RECORDS SHOWN ::
---------------

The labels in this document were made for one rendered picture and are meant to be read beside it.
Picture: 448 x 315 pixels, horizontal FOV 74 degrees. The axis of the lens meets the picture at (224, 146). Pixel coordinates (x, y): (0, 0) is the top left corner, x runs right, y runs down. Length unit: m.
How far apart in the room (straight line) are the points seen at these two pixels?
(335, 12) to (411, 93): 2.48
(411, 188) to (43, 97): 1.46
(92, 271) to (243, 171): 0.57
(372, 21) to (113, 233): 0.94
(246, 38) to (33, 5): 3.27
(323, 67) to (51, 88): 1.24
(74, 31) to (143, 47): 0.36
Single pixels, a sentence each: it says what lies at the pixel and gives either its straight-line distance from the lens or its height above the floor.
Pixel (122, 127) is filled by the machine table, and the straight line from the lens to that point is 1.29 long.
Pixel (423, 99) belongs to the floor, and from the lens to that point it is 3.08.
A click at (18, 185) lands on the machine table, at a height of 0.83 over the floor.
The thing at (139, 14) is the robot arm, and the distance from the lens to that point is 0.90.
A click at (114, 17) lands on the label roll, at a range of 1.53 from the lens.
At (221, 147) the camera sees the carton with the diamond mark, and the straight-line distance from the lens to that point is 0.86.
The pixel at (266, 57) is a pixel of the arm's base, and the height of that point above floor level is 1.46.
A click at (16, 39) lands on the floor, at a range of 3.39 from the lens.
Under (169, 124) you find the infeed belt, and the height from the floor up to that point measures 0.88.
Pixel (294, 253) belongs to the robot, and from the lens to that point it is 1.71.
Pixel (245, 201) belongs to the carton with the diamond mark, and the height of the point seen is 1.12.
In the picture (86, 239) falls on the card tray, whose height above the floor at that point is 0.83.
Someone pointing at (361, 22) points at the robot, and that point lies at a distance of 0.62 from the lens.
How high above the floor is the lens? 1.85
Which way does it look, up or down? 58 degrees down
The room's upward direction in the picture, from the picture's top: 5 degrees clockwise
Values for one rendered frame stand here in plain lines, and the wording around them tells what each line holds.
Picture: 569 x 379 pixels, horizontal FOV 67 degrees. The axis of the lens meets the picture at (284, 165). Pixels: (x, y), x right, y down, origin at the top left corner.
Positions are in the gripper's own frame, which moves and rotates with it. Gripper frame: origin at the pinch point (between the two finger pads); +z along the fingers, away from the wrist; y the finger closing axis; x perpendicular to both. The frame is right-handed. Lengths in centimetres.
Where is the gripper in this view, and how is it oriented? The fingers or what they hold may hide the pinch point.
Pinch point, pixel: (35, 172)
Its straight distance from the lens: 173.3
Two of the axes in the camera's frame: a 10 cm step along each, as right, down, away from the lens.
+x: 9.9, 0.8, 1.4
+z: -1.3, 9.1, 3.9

---------------

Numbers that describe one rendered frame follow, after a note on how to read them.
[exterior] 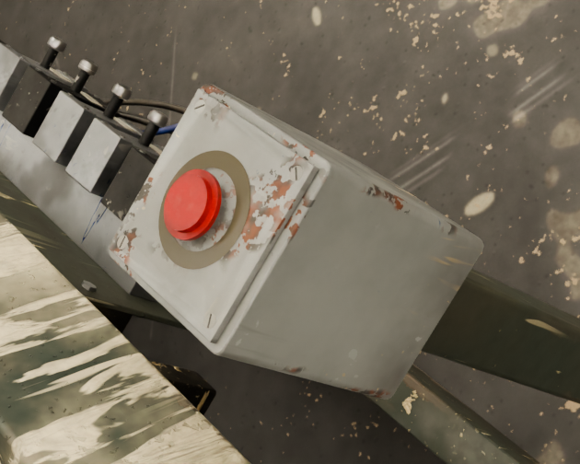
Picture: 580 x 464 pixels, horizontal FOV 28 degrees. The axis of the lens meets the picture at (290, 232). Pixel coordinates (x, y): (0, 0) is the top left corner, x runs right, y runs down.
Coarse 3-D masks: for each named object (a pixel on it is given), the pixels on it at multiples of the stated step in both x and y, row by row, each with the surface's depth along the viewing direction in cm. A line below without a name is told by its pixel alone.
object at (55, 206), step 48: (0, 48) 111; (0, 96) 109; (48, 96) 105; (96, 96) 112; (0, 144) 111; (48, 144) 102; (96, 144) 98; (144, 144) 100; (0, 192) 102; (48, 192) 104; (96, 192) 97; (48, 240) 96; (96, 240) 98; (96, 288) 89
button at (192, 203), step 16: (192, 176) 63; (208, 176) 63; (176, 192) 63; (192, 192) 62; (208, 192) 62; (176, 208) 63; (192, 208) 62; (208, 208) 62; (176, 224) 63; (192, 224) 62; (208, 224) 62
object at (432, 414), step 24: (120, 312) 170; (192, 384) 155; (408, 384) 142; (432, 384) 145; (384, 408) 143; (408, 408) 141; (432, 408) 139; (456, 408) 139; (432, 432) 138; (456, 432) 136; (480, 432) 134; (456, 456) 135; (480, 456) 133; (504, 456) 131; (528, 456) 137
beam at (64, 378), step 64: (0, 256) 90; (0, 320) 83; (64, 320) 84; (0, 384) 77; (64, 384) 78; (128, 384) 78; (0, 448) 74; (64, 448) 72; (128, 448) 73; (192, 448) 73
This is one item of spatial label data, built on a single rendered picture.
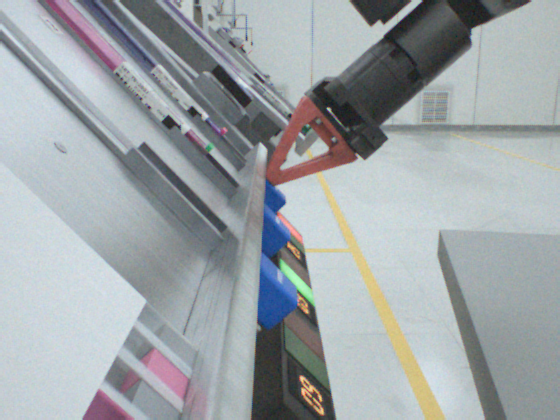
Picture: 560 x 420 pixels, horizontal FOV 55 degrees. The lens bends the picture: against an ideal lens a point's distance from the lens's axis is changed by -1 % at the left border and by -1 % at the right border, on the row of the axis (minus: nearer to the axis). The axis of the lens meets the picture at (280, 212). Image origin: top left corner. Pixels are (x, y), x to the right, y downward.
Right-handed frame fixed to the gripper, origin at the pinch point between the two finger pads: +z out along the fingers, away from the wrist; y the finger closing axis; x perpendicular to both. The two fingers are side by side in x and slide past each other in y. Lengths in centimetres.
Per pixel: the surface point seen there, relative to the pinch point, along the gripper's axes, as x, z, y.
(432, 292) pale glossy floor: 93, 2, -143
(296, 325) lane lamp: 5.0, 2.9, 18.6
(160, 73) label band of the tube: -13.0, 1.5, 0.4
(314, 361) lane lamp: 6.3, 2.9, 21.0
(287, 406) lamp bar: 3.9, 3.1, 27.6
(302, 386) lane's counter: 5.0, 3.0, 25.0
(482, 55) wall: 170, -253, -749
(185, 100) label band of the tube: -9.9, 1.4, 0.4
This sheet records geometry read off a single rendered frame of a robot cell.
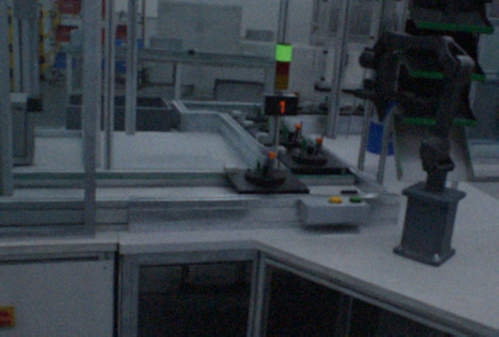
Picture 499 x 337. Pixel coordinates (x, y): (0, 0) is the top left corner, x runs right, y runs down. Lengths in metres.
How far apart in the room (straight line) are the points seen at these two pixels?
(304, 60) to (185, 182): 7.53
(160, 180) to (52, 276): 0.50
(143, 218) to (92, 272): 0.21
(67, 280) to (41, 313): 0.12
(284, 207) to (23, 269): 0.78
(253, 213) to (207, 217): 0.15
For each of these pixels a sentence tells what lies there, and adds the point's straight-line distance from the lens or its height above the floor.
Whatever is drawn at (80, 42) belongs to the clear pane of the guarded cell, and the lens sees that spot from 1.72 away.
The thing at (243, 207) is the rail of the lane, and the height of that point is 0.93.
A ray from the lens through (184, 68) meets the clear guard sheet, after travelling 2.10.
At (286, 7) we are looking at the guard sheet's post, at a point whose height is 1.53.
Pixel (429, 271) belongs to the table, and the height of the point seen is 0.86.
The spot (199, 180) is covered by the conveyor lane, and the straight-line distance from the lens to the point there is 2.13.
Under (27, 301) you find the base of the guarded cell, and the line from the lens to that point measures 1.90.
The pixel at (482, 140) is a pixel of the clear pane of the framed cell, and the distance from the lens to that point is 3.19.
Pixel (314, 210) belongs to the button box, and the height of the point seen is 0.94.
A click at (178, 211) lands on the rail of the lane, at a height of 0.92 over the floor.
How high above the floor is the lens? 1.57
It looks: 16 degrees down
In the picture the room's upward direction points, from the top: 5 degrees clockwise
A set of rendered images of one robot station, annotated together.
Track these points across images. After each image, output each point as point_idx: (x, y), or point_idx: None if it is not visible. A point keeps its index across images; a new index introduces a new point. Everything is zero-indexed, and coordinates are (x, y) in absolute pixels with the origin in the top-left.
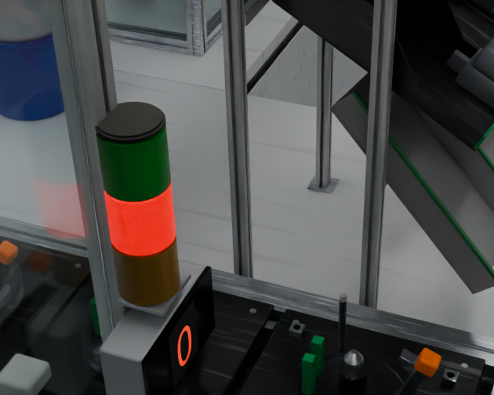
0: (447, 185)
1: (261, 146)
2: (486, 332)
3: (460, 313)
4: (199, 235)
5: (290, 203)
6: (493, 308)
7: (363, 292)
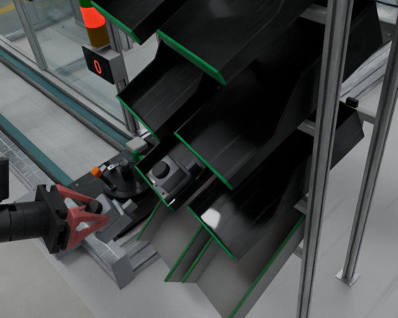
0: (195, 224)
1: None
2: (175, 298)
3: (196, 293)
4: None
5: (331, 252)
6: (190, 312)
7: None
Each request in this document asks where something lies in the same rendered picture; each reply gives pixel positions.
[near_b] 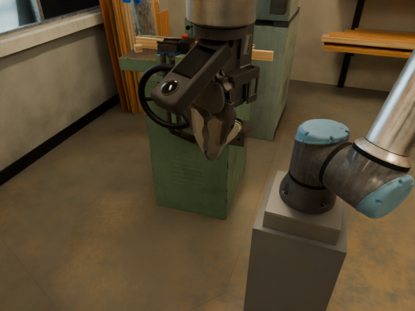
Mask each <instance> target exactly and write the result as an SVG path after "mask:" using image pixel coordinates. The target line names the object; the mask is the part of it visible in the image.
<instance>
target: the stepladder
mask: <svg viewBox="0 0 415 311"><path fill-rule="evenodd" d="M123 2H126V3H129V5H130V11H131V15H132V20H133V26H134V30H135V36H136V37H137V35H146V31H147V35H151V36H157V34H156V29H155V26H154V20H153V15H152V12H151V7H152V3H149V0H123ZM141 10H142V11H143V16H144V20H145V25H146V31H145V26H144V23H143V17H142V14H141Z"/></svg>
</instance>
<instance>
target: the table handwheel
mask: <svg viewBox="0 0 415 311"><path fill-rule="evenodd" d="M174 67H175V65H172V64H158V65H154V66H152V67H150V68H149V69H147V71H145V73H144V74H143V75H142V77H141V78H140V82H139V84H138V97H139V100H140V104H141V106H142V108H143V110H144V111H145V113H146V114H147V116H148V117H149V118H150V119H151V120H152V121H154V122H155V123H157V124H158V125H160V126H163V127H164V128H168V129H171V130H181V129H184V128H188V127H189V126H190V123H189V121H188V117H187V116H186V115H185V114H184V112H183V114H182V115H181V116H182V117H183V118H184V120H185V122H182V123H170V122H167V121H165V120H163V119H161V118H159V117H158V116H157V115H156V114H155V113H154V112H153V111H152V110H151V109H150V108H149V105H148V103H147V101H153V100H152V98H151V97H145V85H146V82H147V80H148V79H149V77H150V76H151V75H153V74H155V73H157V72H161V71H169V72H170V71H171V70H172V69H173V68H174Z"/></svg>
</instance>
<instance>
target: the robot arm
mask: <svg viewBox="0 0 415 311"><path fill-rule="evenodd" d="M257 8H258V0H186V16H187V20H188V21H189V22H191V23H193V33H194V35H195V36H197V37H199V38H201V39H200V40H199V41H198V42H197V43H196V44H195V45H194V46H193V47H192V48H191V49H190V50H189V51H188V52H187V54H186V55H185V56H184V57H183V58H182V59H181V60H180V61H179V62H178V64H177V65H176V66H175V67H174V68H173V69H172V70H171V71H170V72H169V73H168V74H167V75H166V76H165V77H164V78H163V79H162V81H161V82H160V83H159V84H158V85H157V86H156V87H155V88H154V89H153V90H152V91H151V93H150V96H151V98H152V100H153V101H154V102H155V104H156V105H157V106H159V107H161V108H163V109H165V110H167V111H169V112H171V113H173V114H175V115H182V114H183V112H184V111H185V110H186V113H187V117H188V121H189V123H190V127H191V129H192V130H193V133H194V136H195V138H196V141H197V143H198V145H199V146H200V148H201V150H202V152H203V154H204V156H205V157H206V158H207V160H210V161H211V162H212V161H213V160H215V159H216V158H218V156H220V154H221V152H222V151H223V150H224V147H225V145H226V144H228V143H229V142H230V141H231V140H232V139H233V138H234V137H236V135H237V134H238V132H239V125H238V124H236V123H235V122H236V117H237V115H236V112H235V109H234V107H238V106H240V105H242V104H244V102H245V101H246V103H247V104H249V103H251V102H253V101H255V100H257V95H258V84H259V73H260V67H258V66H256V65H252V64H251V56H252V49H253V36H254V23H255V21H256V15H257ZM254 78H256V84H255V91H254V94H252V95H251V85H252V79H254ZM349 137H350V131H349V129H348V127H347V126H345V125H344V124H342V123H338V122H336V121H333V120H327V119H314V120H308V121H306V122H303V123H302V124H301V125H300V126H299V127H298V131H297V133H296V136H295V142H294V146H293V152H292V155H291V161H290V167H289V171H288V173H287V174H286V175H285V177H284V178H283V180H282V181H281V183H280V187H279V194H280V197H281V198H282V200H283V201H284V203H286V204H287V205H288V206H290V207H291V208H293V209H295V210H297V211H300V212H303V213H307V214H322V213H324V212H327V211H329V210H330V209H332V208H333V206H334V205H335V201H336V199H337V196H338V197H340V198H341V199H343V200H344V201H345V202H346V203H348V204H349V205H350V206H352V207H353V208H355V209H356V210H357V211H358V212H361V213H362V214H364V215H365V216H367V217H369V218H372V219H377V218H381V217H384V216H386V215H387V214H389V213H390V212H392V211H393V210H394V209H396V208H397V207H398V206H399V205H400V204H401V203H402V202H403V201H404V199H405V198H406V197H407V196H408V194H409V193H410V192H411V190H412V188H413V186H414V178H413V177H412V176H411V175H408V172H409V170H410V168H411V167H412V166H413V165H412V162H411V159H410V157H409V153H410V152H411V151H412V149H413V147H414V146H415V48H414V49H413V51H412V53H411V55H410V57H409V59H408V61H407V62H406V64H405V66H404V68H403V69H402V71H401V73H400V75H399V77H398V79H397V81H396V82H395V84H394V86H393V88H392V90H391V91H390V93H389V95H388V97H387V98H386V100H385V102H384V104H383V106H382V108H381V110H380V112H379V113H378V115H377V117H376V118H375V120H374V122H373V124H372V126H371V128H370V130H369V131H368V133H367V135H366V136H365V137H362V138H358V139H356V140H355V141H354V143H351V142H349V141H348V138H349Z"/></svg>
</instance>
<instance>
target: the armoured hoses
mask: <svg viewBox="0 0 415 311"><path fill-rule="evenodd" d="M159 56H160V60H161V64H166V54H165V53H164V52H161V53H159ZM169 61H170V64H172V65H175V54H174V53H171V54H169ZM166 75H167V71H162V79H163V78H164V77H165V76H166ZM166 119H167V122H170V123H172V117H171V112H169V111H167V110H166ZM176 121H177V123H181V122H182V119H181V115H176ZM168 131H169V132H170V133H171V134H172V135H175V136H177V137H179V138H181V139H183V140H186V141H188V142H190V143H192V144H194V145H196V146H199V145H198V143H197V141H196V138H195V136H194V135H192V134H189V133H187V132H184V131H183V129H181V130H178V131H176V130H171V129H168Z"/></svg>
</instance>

---------------

YOUR ASSIGNMENT :: Nothing but the lines above from the one containing "Values for one" through the one containing "Picture: 569 x" should appear in the answer, each repeated exactly.

RESPONSE AREA ::
Values for one rendered frame stand here in plain lines, and the wording around them tells what each line holds.
Picture: 569 x 379 pixels, horizontal FOV 67 degrees. The axis of the lens meets the picture at (284, 165). Pixels: (x, y), x right, y down, origin at the top left corner.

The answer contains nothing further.